#### INSTRUCTIONS FOR THE TASK:
Look through the records and copy each line that has "frame" in it.

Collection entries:
%%
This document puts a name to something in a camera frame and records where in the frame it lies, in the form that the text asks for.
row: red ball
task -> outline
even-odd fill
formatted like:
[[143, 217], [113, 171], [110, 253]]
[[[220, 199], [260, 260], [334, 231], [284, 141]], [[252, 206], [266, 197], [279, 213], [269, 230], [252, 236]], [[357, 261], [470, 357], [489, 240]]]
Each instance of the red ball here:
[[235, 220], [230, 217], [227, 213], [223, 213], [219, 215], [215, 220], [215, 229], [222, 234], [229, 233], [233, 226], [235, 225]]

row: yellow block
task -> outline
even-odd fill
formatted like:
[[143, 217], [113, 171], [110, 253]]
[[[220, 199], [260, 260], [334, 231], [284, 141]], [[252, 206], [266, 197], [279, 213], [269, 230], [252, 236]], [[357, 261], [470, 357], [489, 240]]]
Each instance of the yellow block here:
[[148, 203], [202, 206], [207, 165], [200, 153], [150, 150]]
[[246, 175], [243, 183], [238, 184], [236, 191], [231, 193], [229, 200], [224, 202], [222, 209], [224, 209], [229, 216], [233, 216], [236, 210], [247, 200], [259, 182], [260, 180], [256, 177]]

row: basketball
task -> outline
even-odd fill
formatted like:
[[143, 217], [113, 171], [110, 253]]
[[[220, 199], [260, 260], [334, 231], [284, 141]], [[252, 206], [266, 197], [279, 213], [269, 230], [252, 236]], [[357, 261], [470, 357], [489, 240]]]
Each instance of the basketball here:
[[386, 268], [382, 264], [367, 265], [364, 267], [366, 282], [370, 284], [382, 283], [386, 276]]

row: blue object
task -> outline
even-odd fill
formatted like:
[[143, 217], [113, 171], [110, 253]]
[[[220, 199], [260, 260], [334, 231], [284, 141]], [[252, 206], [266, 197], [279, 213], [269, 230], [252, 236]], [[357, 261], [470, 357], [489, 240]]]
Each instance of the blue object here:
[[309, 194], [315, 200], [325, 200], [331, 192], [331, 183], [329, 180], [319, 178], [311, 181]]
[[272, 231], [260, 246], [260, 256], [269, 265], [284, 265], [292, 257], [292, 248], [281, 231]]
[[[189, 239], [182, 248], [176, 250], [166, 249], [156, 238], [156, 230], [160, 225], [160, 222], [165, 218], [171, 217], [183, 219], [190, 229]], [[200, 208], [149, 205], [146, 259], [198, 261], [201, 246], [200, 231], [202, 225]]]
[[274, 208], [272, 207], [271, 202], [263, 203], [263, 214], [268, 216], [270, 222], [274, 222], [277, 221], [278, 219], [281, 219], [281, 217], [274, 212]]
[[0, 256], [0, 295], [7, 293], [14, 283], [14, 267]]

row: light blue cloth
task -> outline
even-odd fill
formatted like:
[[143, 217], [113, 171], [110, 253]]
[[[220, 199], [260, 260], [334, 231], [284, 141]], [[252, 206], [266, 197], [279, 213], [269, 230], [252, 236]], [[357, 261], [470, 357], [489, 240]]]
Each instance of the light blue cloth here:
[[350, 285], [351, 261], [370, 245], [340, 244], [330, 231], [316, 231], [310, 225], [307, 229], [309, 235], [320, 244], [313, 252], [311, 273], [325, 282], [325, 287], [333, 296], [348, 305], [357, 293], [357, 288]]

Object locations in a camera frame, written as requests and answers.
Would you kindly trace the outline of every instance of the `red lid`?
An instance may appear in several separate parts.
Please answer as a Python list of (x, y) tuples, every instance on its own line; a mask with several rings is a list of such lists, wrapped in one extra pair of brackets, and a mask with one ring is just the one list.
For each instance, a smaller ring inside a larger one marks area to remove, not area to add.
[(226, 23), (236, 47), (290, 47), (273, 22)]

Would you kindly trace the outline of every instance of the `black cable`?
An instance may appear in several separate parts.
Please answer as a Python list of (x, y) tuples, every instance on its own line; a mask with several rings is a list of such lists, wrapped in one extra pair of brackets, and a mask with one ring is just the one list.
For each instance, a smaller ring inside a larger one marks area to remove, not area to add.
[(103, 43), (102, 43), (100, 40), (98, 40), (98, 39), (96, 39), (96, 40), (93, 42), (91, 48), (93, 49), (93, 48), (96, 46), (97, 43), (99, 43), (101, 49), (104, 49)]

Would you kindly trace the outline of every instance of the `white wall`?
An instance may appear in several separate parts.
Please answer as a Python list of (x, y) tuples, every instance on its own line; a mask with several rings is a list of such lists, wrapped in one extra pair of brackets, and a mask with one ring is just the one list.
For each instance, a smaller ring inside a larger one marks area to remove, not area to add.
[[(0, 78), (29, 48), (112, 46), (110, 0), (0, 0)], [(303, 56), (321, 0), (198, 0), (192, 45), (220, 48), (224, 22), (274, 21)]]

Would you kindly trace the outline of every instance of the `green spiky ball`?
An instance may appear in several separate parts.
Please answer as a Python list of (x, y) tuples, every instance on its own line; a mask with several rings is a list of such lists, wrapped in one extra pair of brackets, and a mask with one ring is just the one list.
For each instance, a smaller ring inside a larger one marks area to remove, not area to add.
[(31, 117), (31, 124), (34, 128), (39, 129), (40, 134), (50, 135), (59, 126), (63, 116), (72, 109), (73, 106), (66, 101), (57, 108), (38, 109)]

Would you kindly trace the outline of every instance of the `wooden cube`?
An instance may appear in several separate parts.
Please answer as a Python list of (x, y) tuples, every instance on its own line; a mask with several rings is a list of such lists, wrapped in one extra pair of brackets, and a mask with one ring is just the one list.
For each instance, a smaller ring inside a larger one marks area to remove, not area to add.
%%
#### TASK RESPONSE:
This document puts a name to something in a camera frame and records where in the frame it lies, in the form that the text asks for.
Object locations in a camera frame, written as requests and answers.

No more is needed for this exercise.